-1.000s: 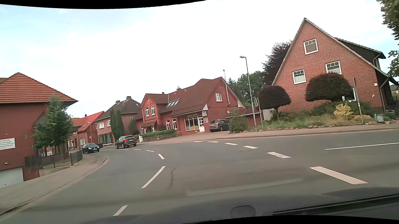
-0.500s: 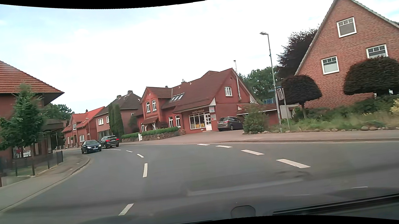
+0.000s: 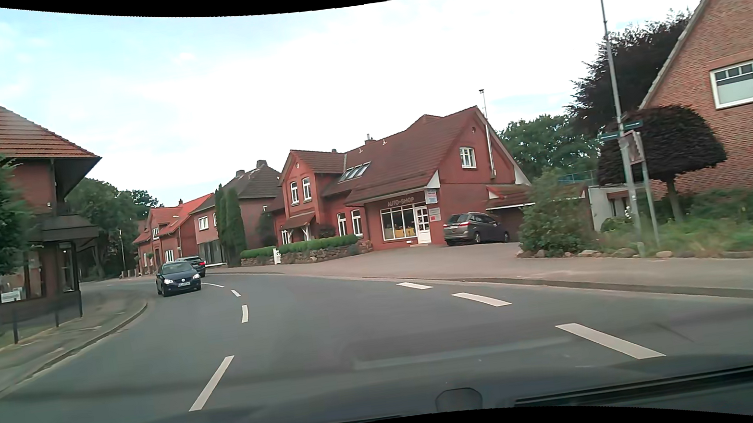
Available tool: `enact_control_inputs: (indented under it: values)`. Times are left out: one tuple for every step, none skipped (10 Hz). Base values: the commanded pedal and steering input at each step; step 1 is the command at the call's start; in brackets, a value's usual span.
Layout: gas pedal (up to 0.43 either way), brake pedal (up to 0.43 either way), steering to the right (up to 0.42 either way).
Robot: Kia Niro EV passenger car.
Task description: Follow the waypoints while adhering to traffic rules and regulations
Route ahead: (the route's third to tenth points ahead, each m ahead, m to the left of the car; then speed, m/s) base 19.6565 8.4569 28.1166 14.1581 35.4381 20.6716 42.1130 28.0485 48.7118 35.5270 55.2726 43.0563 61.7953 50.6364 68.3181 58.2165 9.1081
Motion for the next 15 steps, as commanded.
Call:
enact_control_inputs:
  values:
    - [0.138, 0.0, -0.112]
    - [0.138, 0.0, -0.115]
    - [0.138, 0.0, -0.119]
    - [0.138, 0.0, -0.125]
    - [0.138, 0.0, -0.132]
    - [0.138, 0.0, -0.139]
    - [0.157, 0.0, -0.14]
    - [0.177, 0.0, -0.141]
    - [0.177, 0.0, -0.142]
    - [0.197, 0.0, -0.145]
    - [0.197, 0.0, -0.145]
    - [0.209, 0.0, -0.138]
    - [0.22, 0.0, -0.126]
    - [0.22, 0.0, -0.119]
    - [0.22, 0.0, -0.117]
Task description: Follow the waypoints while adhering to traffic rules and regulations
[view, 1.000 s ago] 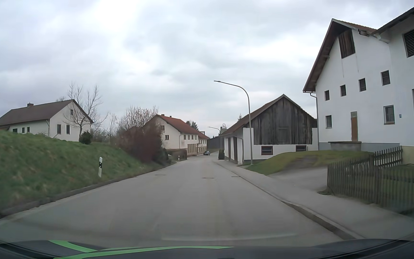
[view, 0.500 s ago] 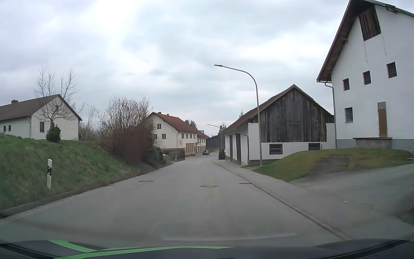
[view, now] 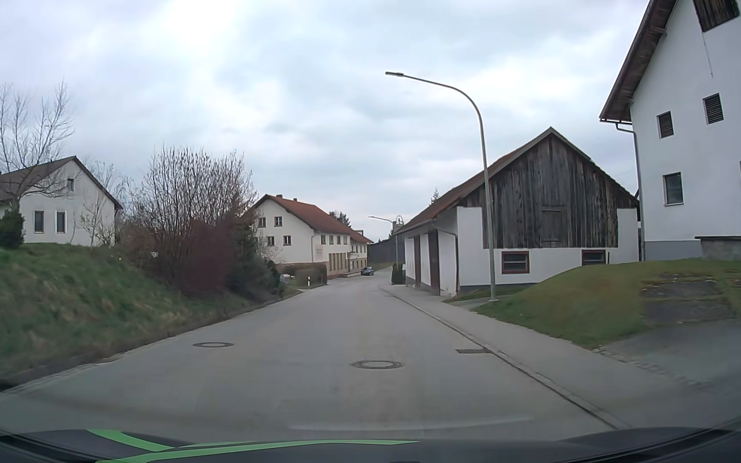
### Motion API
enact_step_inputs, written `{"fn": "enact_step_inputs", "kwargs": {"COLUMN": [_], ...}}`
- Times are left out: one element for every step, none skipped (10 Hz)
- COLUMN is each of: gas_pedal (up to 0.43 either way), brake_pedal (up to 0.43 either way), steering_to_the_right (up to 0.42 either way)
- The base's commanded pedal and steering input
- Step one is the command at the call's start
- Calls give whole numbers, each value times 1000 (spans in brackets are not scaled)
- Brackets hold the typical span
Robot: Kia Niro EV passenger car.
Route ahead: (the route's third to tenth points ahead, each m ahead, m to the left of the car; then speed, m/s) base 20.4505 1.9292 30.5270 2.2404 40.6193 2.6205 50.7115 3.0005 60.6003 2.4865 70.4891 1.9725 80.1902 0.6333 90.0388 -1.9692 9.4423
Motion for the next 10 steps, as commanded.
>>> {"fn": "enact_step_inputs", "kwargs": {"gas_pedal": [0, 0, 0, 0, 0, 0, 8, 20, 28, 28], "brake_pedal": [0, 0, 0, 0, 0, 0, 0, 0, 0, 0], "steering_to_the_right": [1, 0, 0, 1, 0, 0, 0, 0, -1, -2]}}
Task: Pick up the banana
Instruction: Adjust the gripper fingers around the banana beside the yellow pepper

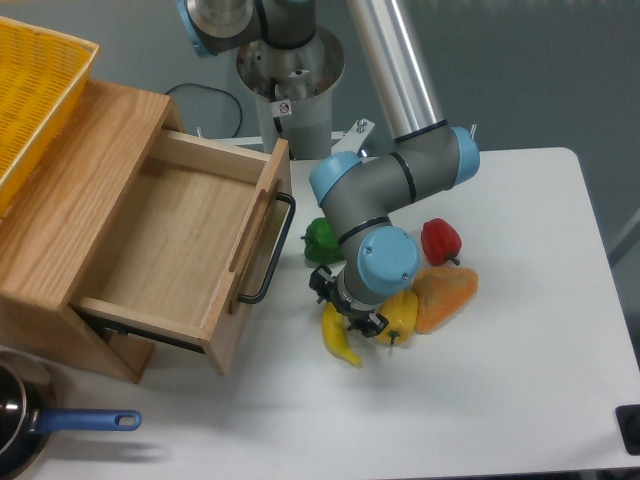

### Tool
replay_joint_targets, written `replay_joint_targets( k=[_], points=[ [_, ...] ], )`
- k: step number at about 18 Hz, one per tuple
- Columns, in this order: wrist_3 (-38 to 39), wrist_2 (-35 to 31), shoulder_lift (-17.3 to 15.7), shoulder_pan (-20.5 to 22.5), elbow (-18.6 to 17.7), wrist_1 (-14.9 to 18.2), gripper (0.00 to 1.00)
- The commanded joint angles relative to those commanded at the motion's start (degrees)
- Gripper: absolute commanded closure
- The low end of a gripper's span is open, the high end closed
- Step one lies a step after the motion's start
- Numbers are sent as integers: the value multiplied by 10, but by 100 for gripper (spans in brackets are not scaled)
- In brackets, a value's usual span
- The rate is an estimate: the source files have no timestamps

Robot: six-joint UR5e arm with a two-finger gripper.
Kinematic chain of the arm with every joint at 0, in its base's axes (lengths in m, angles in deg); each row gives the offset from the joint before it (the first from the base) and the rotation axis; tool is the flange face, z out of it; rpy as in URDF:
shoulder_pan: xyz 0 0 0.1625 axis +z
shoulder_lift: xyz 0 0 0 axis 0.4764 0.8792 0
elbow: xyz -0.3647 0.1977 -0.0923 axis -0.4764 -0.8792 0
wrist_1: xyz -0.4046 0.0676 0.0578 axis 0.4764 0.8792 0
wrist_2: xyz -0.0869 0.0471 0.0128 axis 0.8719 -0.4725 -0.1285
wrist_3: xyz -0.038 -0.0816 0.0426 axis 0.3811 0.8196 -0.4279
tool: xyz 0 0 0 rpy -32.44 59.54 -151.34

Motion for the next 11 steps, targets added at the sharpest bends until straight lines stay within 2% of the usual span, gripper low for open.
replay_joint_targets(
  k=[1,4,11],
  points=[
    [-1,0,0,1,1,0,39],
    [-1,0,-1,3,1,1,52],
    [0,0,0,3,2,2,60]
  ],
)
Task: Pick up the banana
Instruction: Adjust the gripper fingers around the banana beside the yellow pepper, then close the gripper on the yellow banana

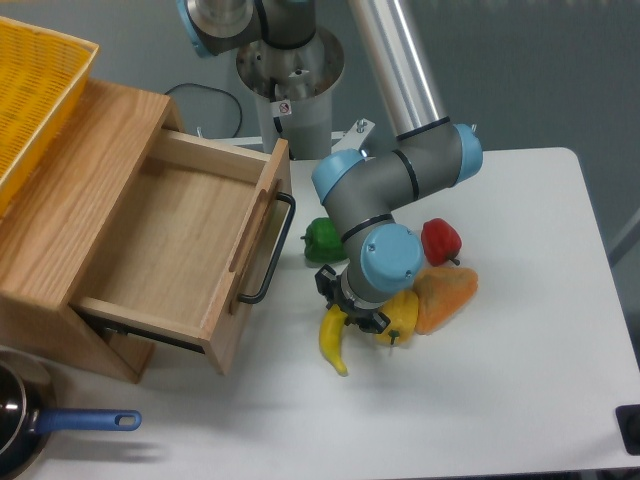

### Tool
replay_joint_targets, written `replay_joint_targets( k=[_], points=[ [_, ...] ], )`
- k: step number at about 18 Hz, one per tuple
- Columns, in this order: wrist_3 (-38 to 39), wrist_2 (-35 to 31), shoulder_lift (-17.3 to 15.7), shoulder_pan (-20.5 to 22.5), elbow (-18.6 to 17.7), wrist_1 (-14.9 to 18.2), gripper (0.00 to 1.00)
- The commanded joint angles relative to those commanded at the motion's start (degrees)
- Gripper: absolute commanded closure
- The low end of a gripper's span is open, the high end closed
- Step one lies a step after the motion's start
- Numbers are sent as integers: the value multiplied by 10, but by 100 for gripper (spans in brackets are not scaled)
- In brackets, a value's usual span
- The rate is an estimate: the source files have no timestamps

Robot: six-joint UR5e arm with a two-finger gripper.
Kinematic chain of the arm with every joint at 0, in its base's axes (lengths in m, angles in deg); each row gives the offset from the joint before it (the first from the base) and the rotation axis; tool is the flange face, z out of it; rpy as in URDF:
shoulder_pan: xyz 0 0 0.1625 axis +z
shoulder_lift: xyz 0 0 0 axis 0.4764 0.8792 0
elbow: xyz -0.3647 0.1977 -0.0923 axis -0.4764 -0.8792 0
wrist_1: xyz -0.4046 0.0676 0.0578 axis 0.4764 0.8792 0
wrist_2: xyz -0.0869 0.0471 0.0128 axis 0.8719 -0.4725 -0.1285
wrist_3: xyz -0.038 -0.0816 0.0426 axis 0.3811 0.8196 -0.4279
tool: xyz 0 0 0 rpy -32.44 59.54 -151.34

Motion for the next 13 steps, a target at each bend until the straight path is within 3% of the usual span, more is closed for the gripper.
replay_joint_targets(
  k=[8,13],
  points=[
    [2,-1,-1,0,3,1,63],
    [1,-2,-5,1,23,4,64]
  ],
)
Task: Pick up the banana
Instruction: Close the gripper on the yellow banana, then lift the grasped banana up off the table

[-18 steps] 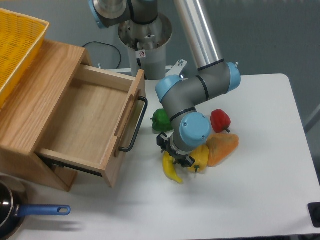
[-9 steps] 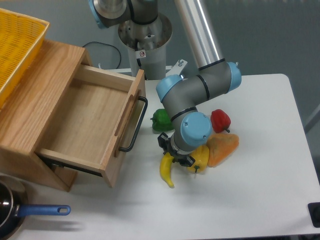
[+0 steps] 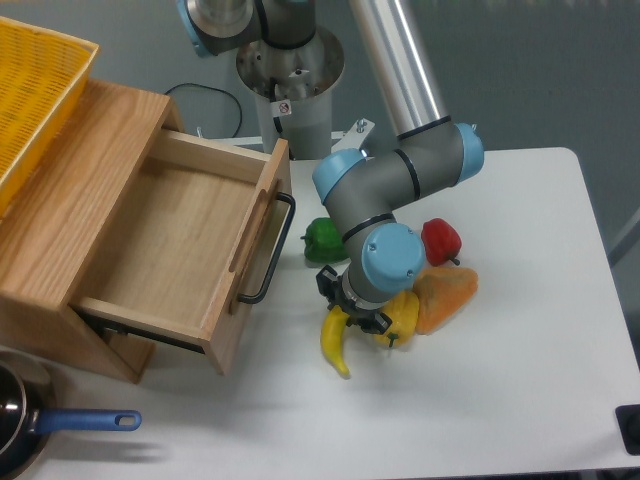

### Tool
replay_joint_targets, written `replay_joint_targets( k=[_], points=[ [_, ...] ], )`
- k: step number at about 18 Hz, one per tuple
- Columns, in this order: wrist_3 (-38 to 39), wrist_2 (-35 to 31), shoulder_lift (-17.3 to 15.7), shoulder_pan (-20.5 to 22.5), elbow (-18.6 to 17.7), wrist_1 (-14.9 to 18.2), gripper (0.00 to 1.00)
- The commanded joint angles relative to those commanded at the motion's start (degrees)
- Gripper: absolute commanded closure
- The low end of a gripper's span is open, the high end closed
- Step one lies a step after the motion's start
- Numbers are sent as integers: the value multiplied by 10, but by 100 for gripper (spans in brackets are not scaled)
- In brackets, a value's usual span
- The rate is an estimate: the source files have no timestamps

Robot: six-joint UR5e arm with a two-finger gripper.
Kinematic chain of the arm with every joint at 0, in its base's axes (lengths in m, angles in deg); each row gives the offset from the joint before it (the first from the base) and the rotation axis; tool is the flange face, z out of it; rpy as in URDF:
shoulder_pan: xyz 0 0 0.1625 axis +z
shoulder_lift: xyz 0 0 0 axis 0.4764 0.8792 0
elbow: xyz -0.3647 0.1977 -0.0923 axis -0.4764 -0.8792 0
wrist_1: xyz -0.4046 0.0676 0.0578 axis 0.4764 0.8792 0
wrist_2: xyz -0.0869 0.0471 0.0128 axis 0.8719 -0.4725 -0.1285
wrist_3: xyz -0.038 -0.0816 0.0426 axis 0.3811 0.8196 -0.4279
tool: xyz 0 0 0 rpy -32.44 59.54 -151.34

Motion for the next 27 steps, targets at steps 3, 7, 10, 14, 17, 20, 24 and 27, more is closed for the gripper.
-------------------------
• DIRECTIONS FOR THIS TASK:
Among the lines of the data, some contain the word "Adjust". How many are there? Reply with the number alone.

• REPLY TO THE EXERCISE:
2